• [WHAT THIS TASK INVOLVES] When you transcribe the listing, keep each line exact and drop the pictures.

• [SUPPLIED DATA]
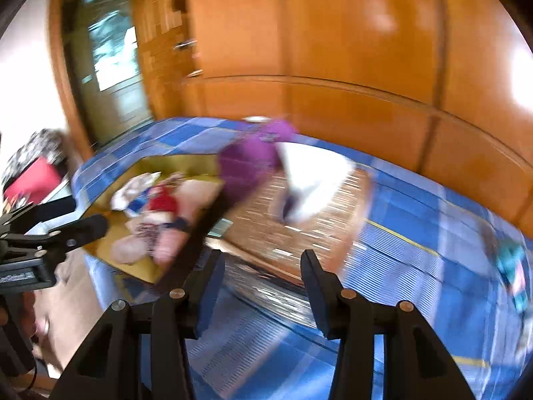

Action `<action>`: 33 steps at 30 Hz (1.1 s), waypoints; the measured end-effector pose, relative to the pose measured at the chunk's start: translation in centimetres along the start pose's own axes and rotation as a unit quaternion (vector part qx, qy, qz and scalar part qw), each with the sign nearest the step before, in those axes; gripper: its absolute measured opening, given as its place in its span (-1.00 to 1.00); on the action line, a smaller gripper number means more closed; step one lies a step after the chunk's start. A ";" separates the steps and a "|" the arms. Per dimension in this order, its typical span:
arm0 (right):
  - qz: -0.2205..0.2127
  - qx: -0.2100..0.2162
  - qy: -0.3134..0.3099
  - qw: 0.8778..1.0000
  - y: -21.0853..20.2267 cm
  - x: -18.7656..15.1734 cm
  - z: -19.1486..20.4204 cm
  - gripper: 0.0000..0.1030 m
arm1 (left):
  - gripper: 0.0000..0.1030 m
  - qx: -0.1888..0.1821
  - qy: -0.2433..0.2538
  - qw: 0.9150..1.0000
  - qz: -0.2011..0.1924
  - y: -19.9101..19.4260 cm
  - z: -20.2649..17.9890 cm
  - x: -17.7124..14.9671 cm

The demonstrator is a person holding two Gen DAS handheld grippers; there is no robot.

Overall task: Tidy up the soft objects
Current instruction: 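Move both open tools back over the bed toward the remaining plush items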

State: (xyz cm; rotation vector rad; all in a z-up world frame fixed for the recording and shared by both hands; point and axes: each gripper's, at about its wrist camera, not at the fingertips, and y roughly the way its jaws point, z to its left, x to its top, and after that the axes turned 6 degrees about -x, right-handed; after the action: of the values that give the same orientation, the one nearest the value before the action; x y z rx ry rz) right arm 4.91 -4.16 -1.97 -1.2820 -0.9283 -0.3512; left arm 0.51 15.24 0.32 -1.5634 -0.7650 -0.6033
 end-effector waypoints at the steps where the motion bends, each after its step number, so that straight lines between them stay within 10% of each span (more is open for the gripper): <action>1: -0.001 -0.008 0.011 1.000 -0.3 -0.2 -0.8 -0.08 | 0.81 -0.007 0.008 1.000 -0.001 0.0 -0.8 0.2; 19: 0.021 -0.181 0.177 0.967 -6.6 -8.0 -17.1 -0.07 | 0.81 -0.107 0.146 0.983 0.004 1.2 -13.9 1.9; 33: 0.032 -0.240 0.271 0.932 -11.0 -13.4 -24.6 -0.07 | 0.81 -0.166 0.200 0.965 0.039 3.6 -21.2 1.5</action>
State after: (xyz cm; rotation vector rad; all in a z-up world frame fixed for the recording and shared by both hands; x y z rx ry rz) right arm -1.14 -33.48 -4.76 -1.5392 -0.3319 -0.8707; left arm 5.22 -5.75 1.88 -1.6907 -0.3035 -0.9900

• [RESPONSE FOR THIS EXERCISE]
Action `<action>`: 33 steps at 30 Hz (1.1 s), waypoints; the measured end-effector pose, relative to the pose measured at the chunk's start: translation in centimetres along the start pose's own axes and rotation as a unit quaternion (vector part qx, qy, qz and scalar part qw), each with the sign nearest the step before, in those axes; gripper: its absolute measured opening, given as its place in its span (-1.00 to 1.00); on the action line, a smaller gripper number means more closed; step one lies a step after the chunk's start. A ";" separates the steps and a "|" the arms. Per dimension in this order, its typical span:
arm0 (right):
  - qz: -0.2205..0.2127
  - qx: -0.2100..0.2162
  - qy: -0.3134..0.3099
  - qw: 0.8778..1.0000
  - y: -21.0853..20.2267 cm
  - x: -18.7656..15.1734 cm
  - z: -19.1486..20.4204 cm
  - gripper: 0.0000..0.1030 m
arm1 (left):
  - gripper: 0.0000..0.1030 m
  - qx: -0.1888..0.1821
  - qy: -0.2433..0.2538
  - qw: 0.9150..1.0000
  - qz: -0.2011..0.1924
  - y: -19.9101..19.4260 cm
  - z: -20.2649..17.9890 cm
  - x: -17.7124..14.9671 cm

The demonstrator is a person holding two Gen DAS handheld grippers; there is no robot.

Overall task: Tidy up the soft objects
Current instruction: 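Move both open tools back over the bed toward the remaining plush items
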
State: (xyz cm; rotation vector rad; all in a z-up world frame fixed for the recording and shared by both hands; point and axes: each gripper's, at about its wrist camera, not at the fingertips, and y roughly the way its jaws point, z to its left, x to its top, and after that the axes turned 6 degrees about -x, right-handed; after the action: of the values that give the same orientation, the one nearest the value before the action; x y z rx ry rz) right arm 4.91 -4.16 -1.97 -1.2820 -0.9283 -0.3512; left arm 0.51 15.24 0.32 -1.5634 -0.7650 -0.6033
 end-effector waypoints at the steps where the motion bends, each after its step number, so that straight lines between them stay within 10% of each span (more is open for the gripper): <action>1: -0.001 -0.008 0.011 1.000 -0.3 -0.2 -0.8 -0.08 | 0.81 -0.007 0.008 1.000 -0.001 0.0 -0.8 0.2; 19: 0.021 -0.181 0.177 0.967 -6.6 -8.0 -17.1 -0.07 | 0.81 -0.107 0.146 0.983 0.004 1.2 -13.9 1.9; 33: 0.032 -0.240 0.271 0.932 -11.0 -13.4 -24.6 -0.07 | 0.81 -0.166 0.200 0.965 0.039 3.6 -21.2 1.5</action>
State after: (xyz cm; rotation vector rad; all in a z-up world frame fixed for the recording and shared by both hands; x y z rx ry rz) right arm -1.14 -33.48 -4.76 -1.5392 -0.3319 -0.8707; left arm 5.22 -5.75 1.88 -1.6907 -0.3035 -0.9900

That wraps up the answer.